A 50 percent higher survival rate. That is an amazing number.
We already know that taking aspirin daily – even a baby aspirin – helps prevent heart disease and stroke. Now, a study of more than 4,000 women with breast cancer shows that aspirin may help them increase survival and reduce the risk of recurrence.
The research, which appears in the Journal of Clinical Oncology, followed 4,164 female nurses in the Nurses Health Study who had been diagnosed with breast cancer. Those who took aspirin were 50 percent less likely to have their cancer spread and 50 percent less likely to die from it.
"This is the first study to find that aspirin can significantly reduce the risk of cancer spread and death for women who have been treated for early stage breast cancer, " said lead researcher Dr. Michelle Holmes, an associate professor of medicine and epidemiology at Harvard Medical School and School of Public Health in Boston.

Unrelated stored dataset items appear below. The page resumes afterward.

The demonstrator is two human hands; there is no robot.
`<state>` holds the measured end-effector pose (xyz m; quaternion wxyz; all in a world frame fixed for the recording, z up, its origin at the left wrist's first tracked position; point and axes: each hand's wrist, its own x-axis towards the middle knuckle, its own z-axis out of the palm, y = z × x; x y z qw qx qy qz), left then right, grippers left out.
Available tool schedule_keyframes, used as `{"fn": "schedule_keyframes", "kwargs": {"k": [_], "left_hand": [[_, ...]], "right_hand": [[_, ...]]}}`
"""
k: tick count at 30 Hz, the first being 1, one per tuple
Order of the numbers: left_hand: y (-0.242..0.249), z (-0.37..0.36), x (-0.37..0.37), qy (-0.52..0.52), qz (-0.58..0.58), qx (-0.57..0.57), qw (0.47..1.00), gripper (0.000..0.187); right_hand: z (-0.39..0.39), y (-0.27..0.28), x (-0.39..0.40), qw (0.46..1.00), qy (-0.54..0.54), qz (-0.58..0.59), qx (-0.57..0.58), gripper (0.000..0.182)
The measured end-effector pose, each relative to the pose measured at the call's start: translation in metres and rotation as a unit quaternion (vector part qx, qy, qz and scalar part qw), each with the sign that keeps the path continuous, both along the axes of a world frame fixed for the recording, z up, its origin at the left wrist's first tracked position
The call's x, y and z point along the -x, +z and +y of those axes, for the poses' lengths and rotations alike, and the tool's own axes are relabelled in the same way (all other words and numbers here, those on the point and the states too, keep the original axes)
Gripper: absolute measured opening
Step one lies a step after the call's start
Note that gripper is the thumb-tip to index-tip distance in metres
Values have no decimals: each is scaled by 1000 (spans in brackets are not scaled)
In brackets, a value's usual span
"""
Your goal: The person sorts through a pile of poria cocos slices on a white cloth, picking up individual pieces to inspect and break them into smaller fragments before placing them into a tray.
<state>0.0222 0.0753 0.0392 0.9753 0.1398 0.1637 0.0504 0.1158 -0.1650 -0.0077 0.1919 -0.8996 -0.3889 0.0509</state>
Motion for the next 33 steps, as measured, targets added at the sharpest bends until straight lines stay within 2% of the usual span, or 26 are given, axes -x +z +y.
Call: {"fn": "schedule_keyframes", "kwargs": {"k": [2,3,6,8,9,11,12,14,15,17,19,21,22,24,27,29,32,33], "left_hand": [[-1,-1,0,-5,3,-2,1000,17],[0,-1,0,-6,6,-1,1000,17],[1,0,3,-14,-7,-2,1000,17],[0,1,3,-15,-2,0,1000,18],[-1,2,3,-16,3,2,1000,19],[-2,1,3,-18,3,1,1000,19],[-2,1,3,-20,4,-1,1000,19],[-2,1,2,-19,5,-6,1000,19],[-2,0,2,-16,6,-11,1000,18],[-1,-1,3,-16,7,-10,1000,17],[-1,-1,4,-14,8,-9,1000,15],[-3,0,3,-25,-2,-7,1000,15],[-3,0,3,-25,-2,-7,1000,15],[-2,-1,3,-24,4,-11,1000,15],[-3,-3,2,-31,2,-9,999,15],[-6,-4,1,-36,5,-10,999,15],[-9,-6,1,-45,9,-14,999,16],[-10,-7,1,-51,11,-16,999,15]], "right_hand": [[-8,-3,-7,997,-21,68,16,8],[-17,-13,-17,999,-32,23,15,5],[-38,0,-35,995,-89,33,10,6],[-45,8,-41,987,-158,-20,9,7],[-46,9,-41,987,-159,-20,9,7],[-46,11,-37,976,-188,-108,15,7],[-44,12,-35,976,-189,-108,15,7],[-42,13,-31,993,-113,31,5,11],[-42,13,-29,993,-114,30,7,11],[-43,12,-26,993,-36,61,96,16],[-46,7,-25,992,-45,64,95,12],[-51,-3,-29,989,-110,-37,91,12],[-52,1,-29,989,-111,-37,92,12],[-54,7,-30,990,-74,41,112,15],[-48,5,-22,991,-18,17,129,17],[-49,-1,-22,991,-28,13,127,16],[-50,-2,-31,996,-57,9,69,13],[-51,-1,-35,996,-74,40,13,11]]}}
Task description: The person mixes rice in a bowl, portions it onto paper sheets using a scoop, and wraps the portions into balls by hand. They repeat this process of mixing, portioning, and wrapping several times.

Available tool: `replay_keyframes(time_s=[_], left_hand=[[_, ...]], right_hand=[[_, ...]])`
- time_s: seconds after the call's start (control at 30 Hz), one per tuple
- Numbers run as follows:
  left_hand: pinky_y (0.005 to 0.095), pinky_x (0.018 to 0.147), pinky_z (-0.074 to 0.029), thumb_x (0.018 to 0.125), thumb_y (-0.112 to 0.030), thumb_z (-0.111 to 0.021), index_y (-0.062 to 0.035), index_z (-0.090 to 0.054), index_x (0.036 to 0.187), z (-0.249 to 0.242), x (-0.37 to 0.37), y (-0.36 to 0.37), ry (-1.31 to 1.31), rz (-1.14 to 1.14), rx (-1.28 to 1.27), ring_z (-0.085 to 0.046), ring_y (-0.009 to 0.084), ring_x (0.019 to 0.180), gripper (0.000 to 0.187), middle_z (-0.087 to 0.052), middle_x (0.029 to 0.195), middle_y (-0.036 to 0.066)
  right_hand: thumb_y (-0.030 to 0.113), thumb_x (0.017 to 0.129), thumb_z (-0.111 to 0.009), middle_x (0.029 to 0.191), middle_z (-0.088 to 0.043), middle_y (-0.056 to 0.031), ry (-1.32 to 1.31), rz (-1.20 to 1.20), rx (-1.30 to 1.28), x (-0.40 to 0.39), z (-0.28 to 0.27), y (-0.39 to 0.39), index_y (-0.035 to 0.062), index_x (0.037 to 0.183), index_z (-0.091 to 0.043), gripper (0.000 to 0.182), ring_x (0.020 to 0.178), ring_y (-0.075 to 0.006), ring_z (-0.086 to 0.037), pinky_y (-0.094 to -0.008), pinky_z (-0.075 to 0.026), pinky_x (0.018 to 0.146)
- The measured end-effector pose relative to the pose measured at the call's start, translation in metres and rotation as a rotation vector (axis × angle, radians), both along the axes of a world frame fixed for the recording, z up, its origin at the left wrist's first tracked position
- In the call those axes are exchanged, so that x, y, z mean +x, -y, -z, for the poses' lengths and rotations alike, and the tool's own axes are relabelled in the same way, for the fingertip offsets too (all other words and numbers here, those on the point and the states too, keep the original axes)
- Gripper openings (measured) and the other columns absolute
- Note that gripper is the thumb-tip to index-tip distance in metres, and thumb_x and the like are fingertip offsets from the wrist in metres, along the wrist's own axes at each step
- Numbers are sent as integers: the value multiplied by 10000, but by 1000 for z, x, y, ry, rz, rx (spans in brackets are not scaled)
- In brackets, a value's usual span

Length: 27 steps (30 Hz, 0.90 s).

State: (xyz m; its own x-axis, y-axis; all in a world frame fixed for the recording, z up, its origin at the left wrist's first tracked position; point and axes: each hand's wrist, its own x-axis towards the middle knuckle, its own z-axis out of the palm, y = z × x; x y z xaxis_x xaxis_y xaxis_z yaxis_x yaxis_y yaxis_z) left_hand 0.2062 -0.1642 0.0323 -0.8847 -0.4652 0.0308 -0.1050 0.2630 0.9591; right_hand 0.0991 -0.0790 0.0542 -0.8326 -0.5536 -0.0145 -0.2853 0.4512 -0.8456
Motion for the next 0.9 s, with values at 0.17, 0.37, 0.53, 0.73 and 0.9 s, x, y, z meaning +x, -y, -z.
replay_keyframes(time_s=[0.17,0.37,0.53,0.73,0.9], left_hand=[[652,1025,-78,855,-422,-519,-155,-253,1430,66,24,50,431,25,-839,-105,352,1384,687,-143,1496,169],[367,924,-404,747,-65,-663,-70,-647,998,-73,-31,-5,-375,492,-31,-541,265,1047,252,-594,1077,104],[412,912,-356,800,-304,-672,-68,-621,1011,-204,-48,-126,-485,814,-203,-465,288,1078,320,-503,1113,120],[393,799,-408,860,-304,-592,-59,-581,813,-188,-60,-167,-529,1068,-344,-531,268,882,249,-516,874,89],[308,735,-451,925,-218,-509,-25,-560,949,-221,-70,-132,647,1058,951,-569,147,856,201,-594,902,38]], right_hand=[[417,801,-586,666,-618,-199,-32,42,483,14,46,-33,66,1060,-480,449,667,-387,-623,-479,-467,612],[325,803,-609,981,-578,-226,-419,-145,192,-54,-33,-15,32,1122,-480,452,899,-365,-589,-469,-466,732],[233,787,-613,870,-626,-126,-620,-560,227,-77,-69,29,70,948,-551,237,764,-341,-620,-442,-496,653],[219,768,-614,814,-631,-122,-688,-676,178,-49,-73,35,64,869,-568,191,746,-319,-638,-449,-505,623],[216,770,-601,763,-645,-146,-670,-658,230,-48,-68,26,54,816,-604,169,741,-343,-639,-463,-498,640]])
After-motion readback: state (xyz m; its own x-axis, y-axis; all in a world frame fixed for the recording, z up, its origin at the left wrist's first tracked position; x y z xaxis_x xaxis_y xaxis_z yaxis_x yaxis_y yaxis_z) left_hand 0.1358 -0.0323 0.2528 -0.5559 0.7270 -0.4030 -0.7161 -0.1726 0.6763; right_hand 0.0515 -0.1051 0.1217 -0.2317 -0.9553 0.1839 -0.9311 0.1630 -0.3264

"If these findings are confirmed in other clinical trials, taking aspirin may become another simple, low-cost and relatively safe tool to help women with breast cancer live longer, healthier lives," Holmes added in a statement published in a Reuters news story.
Those are fabulous numbers. But there is a small caution. The nurses who took the aspirin were taking it on their own, usually to help against heart disease. So the ways they took it and reported it are individual and weren’t done as part of the research itself. In other words, it wasn’t a controlled situation.
"This is a very interesting and exciting study that suggests aspirin may reduce the recurrence of breast cancer," said Dr. Richard Besser, senior health and medical editor for ABC News. "However, the design of the study does not allow for definitive conclusions. Hopefully, there will be randomized trials of aspirin use to answer this question."
The 50 percent reduction is the overall finding when comparing to users to nonusers, said lead researcher Dr. Michelle Holmes, an associate professor of medicine and epidemiology at Harvard Medical School and School of Public Health in Boston, in a HealthDay News story.